(Source data Opens)
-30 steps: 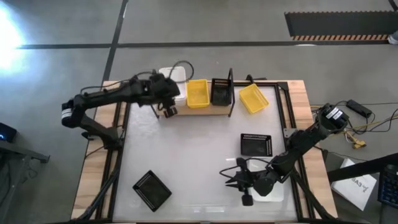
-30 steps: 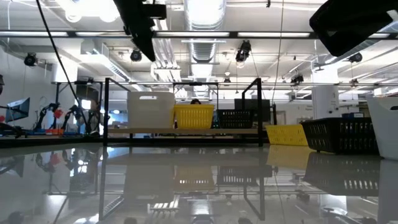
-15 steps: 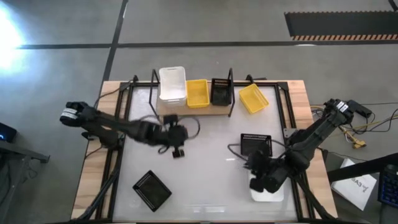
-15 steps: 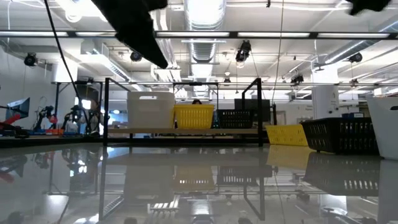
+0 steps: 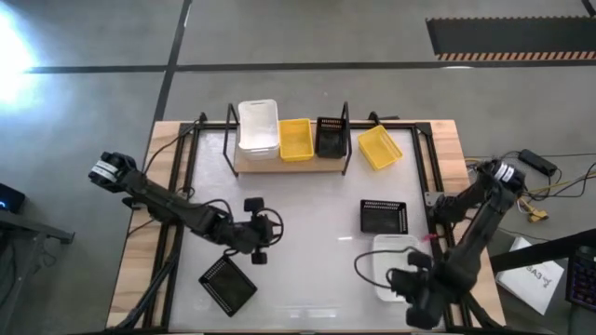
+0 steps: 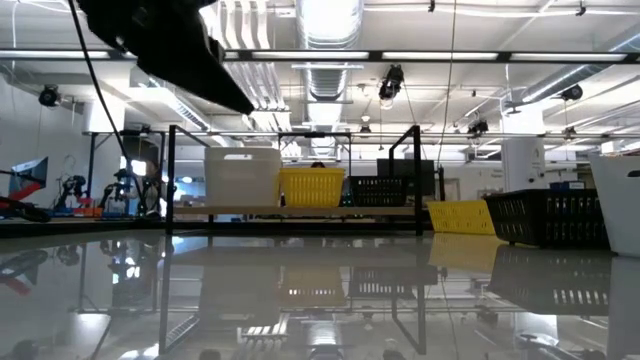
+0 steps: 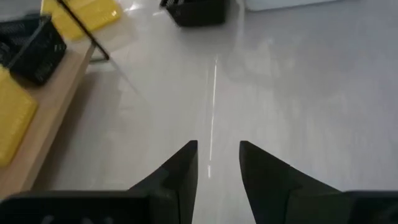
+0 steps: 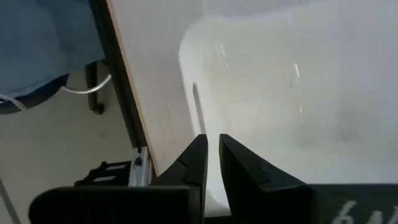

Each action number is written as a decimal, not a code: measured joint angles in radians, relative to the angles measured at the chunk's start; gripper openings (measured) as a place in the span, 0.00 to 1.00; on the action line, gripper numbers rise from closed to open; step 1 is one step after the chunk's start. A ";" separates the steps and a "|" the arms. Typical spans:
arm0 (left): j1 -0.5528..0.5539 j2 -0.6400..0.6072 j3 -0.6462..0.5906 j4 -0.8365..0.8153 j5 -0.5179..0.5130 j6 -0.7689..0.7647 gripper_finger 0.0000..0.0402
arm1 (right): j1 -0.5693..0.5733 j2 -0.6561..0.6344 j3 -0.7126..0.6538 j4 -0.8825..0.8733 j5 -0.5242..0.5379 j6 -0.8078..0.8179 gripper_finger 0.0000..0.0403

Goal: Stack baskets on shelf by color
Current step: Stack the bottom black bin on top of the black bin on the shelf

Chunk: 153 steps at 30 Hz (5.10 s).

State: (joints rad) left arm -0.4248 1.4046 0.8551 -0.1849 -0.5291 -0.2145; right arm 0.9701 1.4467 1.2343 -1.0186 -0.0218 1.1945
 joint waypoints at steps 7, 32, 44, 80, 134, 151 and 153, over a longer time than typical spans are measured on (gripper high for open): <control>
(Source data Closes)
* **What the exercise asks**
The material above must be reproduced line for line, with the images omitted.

* **Response for this exercise**
-30 steps: 
-30 steps: 
-15 steps: 
-15 steps: 
+0 steps: 
+0 steps: 
+0 steps: 
+0 steps: 

Each action number is written as a decimal, not a code: measured joint angles in radians, relative to the angles measured at the chunk's start; gripper openings (measured) as a place in the span, 0.00 to 1.00; on the action line, gripper numbers rise from closed to open; step 1 is one step after the chunk's start. A ";" separates the steps and a "|" the arms. Typical spans:
arm0 (left): j1 -0.5528..0.5539 j2 -0.6400..0.6072 j3 -0.6462..0.5906 j4 -0.8365..0.8153 j5 -0.5179..0.5130 j6 -0.7689..0.7647 gripper_finger 0.0000..0.0402
arm1 (right): j1 -0.5693..0.5733 j2 -0.6561..0.6344 j3 -0.7126..0.6538 j4 -0.8825..0.8733 j5 -0.5242..0.5379 j6 -0.8078..0.8179 gripper_finger 0.0000..0.0403

Goal: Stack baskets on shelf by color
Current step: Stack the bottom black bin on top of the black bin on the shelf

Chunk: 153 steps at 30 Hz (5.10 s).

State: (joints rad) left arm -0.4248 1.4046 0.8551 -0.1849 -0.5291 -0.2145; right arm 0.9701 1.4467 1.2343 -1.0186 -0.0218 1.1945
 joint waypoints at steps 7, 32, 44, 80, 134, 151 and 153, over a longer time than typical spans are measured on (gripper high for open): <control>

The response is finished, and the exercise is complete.